Scientists Found a 1,700 Mile Crack Across the USA. Here’s What You Need to Know
Is America at risk for Great earthquakes spanning across the full United States? “Cracks Across America”, in Rift zones, may conceal large fracture type faults where scientists may not be able to identify where these hidden fractures may unleash catastrophic earthquakes.
LOS ANGELES, CA (California Network) – In Nov 1981, a study was published that rocked the scientific world, and sparked concern in FEMA circles, in which a 1,700 mile “Crack Across America” was discovered. Worse yet, this crack cuts through the New Madrid Seismic Zone, where in 1811 and 1812 three giant earthquakes devastatingly struck the center of America. Scientists have been struggling, since then, to answer the question of what risk this mega feature may pose to our heartland today. Recently, and less known, is a study from an independent geologic research set of work [2], that has identified a possible second “Crack Through America” that crosses into and through the same volatile New Madrid Seismic Zone.
The original 1,700 mile “Crack Across America” was found using modern day gravity mapping satellite data, and using computers, to process the measurements [1]. In 1981, Dr. Raymond E. Arvidson of Washington University in St. Louis used data processing techniques where 600,000 discrete gravity measurements, from 20 years of scientific data gathering, to synthesize a map. The results revealed an astonishing ancient rift in the North American crust that extends some 1,700 miles from Idaho to the southern Appalachian Mountains. New discoveries, from more recent research, has extended this “Crack” anomaly in where it combines with a MegaShear [3] zone to the middle of Washington State and possibly with the Olympic-Wallowa Lineament (OWL) [2] – which reaches to the Pacific Ocean near Port Angeles Washington. Thus the total length may total nearly 2,200 miles.
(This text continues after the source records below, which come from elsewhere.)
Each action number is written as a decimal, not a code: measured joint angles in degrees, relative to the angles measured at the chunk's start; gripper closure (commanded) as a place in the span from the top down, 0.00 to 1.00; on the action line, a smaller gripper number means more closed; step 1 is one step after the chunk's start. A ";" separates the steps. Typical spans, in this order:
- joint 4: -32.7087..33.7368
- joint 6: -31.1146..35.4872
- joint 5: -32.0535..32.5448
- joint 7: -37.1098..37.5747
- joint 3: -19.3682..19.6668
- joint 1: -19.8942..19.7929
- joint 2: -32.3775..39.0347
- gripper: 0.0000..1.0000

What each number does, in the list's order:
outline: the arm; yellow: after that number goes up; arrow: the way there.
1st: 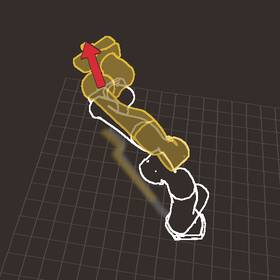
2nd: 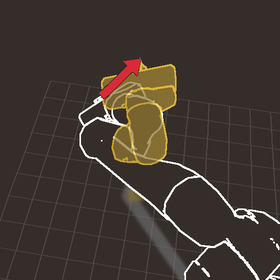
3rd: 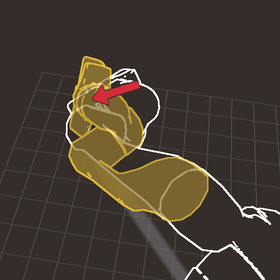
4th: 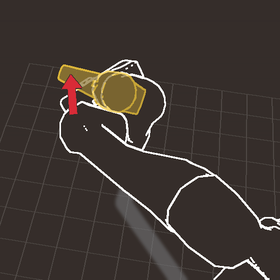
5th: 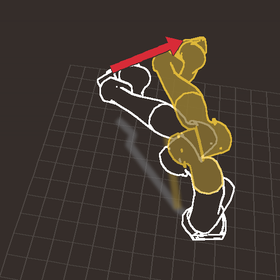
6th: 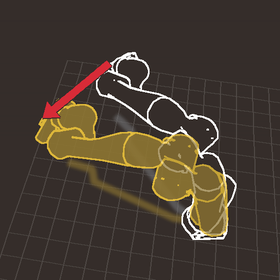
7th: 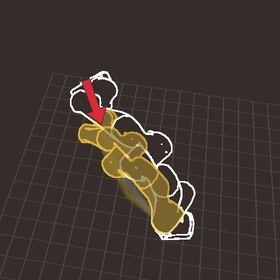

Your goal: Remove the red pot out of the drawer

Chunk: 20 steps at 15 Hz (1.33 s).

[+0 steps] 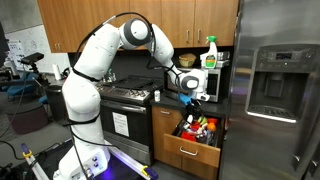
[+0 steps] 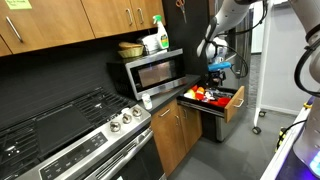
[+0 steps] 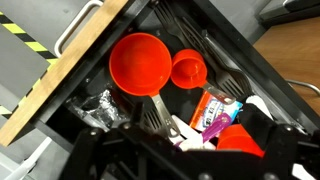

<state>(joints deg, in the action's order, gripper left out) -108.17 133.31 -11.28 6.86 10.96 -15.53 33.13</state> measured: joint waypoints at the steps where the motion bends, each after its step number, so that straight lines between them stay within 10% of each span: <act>1: 0.08 -0.24 0.00 -0.67 -0.01 -0.18 0.33 1.00; 20: 0.85 -2.04 1.01 -8.07 -0.16 -1.08 2.79 1.00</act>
<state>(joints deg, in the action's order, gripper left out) -107.31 131.27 -10.27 -1.20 10.80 -16.60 35.92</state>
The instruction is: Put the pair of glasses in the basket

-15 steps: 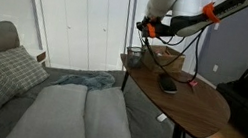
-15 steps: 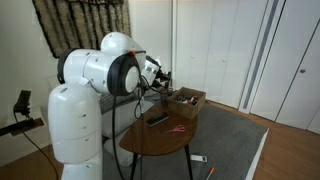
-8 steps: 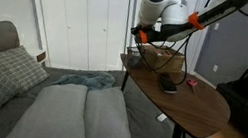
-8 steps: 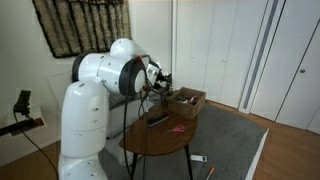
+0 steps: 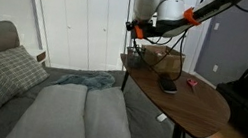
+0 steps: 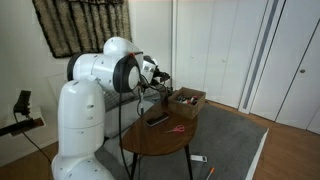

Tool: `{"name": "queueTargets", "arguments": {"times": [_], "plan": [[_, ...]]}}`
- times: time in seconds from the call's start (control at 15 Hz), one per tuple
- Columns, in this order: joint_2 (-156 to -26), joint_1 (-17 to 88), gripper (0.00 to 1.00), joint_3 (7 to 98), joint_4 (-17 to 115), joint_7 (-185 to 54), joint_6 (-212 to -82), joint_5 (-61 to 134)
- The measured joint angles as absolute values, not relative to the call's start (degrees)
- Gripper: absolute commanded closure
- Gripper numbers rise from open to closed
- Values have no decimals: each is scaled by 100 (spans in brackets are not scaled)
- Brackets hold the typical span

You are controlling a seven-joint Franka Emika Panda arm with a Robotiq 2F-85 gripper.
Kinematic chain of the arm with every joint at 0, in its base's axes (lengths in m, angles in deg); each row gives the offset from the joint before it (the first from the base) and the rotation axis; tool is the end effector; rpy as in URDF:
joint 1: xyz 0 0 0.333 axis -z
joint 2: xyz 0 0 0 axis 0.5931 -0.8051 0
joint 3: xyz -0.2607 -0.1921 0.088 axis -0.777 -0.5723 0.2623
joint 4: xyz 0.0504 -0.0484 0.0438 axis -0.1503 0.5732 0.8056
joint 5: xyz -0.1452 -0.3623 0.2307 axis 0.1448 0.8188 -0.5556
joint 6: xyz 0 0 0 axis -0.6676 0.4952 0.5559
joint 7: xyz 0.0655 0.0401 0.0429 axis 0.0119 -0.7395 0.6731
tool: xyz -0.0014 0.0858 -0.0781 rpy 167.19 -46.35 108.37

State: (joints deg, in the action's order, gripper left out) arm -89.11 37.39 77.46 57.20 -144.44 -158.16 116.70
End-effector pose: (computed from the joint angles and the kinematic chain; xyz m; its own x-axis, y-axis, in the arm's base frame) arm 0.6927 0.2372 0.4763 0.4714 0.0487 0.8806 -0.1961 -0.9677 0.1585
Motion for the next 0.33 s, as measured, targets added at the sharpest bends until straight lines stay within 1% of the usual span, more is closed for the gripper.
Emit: {"name": "queueTargets", "arguments": {"times": [0.07,0.13,0.33], "plan": [[-8726,3741,2,7746,5762,-14533,-15817,11722],[-8494,3741,0,7746,5827,-14694,-15825,11848],[-7670,3740,0,7750,6154,-15501,-15864,12427]]}}
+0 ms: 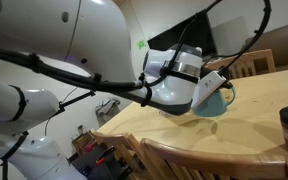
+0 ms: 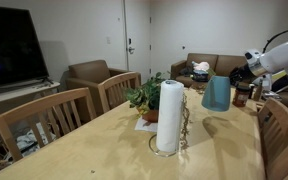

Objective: Use the watering can to water the plant

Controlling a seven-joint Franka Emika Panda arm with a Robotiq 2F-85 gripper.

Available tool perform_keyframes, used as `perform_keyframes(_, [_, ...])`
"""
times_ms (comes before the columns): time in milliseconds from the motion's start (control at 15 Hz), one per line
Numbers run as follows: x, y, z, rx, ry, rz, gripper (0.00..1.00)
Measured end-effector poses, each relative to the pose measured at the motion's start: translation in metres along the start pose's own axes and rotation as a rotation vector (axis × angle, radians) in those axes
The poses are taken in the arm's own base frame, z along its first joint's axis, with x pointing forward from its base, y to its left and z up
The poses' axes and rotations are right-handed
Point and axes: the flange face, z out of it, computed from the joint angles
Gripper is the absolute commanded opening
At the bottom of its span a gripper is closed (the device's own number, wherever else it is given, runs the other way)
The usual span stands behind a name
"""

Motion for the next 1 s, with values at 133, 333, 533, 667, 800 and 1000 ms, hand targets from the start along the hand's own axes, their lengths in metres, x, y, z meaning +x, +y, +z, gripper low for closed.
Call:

This ancient rift, estimated to be a billion years old, was dubbed the “Missouri Gravity Low” in the eastern most section of the “Crack Across America”. Another rift, 60 miles by 30 miles, underlying the Mississippi river valley, called the “Reelfoot Rift”, was found to cross through the Missouri Gravity Low and head to the northeast/southwest. These two rift zones intersect at the New Madrid Seismic Zone. Over 4,000 small earthquakes have been mapped within these intersecting “rift” regions since 1974.
A maverick geologist, Jack Reed, performed a study in mapping the frequency and location of larger magnitude earthquakes trending along the northeast trending lineament of the “ReelFoot Rift”. The resulting data indicated another concerning revelation – that a possible second “Crack Through America” connects the Reelfoot Rift with the well known St. Lawrence rift zone in Canada. Just as the New Madrid Seismic zone revealed its active potential in its “rift zones”, a magnitude 7.9 earthquake, in 1663, struck near Charlevoix and revealed its power in the St. Lawrence rift zone.
Perhaps a partial clue to what may link to the existence and nature of the “Crack Across America” and the “Crack Through America” is the Midcontinential Rift (MCR) System. Research has identified that a movement direction of the MCR, from tremendous intraplate pressure, forced a southern expansion of this large rift, where the southern edge traversed directly towards the New Madrid Seismic Zone. The Midcontinental Rift thus forms a horseshoe that straddles and reaches, by its tips, at or near the two major “Crack” lineaments. Intraplate pressure could be intensified into these intersecting lineaments, including the resulting pressure(s) at the New Madrid Seismic Zone.